6 Drug-Free Ways to Treat Insomnia by Improving Your Sleeping Area

The secret to sleeping well at night starts in your sleeping environment. According to studies, insomnia is the most specific sleep issue, with up to 40% of adults reporting insomnia. Plus, how well you sleep depends on the quality of life you lead. A lot of factors can contribute to sleeping problems. However, no matter the diagnosis, our sleeping spaces are a part of the problem, and re-evaluating our bedroom is an easy way to get better sleep. Below are drug-free ways you can treat insomnia and sleep better.

1. Sleep on a good mattress

Sleep on a good mattress

Having a good mattress changes everything. It improves your sleep and thus your overall health. Also, you spend a lot of time in your bed at night during sleep, so investing in a quality nectar memory foam mattress should be the utmost priority. Mattresses should provide a balance of both support and comfort. Good mattress support is when your mattress can maintain spinal alignment as you sleep. Size is also vital. The mattress you use should be large enough for you and your partner to move with ease. Age is another factor to consider as you choose a good mattress. For our skin gets less elastic as we age, increasing sensitivity to the various pressure points.

2. Keep it quiet

If your partner wakes up while you are still asleep, and they need to get out of bed with hardwood floors below. Use rugs to help reduce the noise as they move around the bedroom. Choose plush rug materials like shag, silk, wool, or faux fur. Also, use bedroom rags to have a soft area to step in and out of bed every morning. If you need to reduce noise in your bedroom, buy upholstered beds. Choose one in a cool shade that complements your room. Also, you can add a ceiling fan for they provide white noise that helps with sleep as it is relaxing. Tapestries and fabric wall hangings can also help in noise reduction.

3. Make sleep a priority

Make sleep a priority 

The bedroom should be for only sleep and sex purposes. So, as you audit your sleeping area, remove anything unnecessary. Clutter will cause anxiety and stress anytime you see it. This includes items that are under the bed. Remove electronics, excessive books, exercise equipment, unfolded laundry, and other things. Any other objects that must be left out should be left neat. Since nightstands are a part of storage places, ensure yours have drawers and cabinets to reduce visual clutter. The nightstand surface should only have a photo, lamp, and journal.
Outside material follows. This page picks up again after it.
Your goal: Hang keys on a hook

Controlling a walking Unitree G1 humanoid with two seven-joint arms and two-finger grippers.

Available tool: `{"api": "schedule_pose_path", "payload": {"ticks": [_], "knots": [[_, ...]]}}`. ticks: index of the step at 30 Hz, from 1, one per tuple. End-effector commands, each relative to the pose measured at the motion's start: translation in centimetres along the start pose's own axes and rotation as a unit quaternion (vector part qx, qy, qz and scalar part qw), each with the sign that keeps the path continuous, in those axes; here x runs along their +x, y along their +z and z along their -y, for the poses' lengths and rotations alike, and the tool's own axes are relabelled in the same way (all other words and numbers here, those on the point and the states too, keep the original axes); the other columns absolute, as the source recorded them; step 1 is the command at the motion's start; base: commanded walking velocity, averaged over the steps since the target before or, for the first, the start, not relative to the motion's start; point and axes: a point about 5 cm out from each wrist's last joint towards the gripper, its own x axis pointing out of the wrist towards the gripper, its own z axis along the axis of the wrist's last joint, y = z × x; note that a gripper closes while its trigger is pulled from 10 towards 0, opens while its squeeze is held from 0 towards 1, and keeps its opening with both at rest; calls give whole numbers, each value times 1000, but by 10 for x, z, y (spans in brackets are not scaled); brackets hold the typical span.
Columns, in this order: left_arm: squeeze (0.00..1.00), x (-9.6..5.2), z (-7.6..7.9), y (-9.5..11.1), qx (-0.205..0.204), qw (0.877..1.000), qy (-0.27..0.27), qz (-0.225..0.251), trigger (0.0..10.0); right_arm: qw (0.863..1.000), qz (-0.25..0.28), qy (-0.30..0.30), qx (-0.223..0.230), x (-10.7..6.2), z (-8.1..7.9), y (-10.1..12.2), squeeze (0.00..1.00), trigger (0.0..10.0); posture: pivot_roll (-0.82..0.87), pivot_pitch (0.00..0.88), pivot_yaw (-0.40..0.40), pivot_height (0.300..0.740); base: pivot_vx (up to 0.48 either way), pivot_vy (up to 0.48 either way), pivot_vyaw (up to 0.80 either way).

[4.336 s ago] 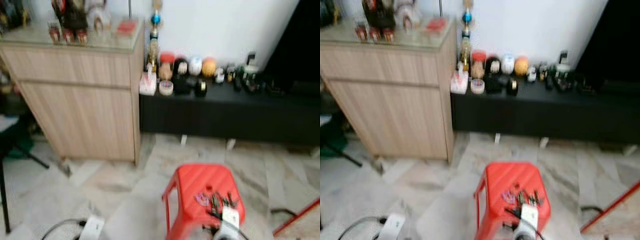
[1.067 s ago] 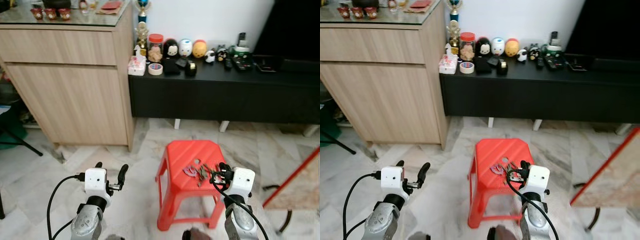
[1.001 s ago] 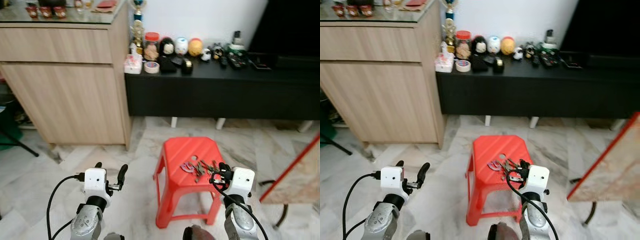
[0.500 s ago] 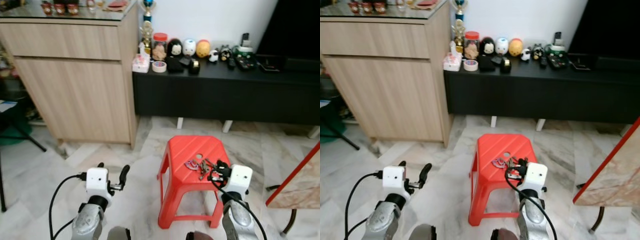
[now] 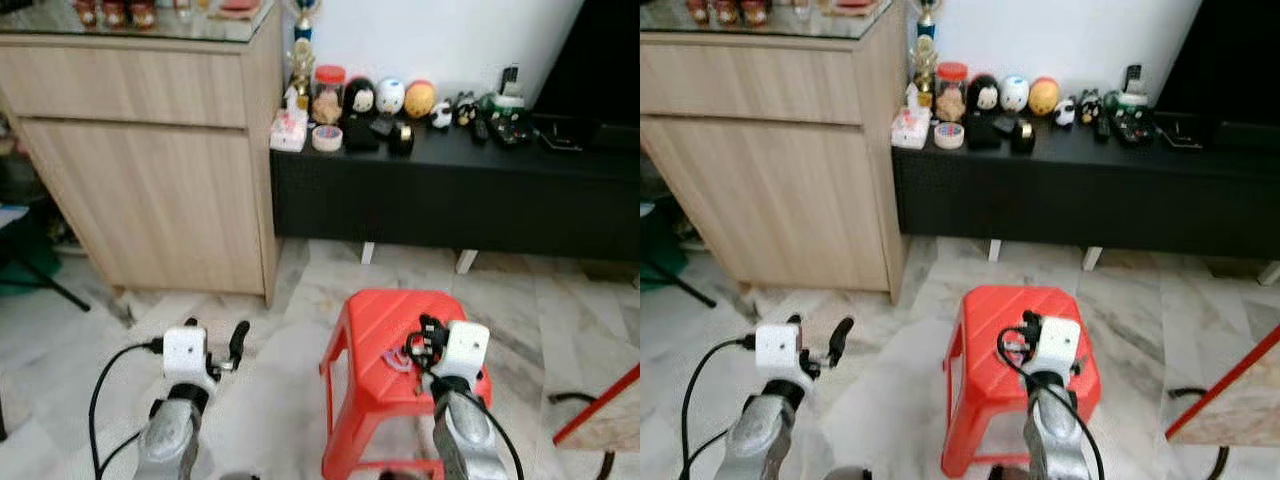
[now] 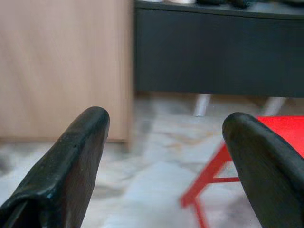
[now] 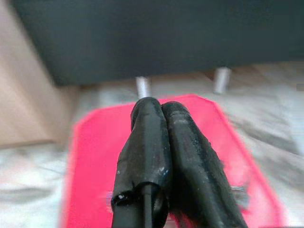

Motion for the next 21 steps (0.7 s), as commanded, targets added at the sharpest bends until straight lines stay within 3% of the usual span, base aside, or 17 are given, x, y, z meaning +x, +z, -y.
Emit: {"api": "schedule_pose_path", "payload": {"ticks": [1, 11, 21], "knots": [[0, -1, -8, -1, 8, 1000, 10, -6, 10000, 1000, 3, 2, 9, 2, -5, 2, 0, 10000, 71, 17, -82, 634, 345, 0, 0], [0, -1, -9, -3, 7, 1000, 9, -14, 10000, 1000, -7, 10, 10, 3, -7, -1, 0, 10000, 77, 20, -85, 634, 34, 0, 0], [0, 0, -6, -4, 8, 1000, 4, -16, 10000, 997, -64, 31, -4, 6, -8, -13, 0, 10000, 73, 21, -82, 634, 0, 0, 0]]}}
4. Choose colors conducive for sleep

Choose colors conducive for sleep

Cool colors like gray, blue, silver, green, and lavender are ideal for the bedroom. A bedroom with cool colors lowers heart rate and blood pressure to help with sleeping well at night. According to a study, people with blue bedrooms sleep at least seven and half hours every night. Green is also a good option as it is a stress reliever color. But, choose pastel shades of green over true green as it is more calming. Achieve a more minimalistic look by using green accents on white walls. Avoid shades of red as it leads to higher levels of stress, as the color of your bedroom affects stress levels. If you are a shift worker, paint the walls a dark color to make it easy to sleep during the day.

5. Hide electronics

Another way to treat your insomnia, you can remove electronics from the bedroom. They affect sleep, and they are distracting. This includes your mobile phone, laptops and if you have a television, you can cover it or switch off an hour to bed. If this is a challenge for you, install a custom drop-down or pop-up television lift as it helps hide everything.

6. Use black-out shades

Light is an enemy of sleep. Therefore, your bedroom should be as dark as possible, and black-out curtains will come in handy. If you do not have it, have a sleep mask will be helpful. Shop for quality black-out shades and other window stuff and get a company that offers complimentary measuring services. Also, consider if you get exclusive collections, among other things.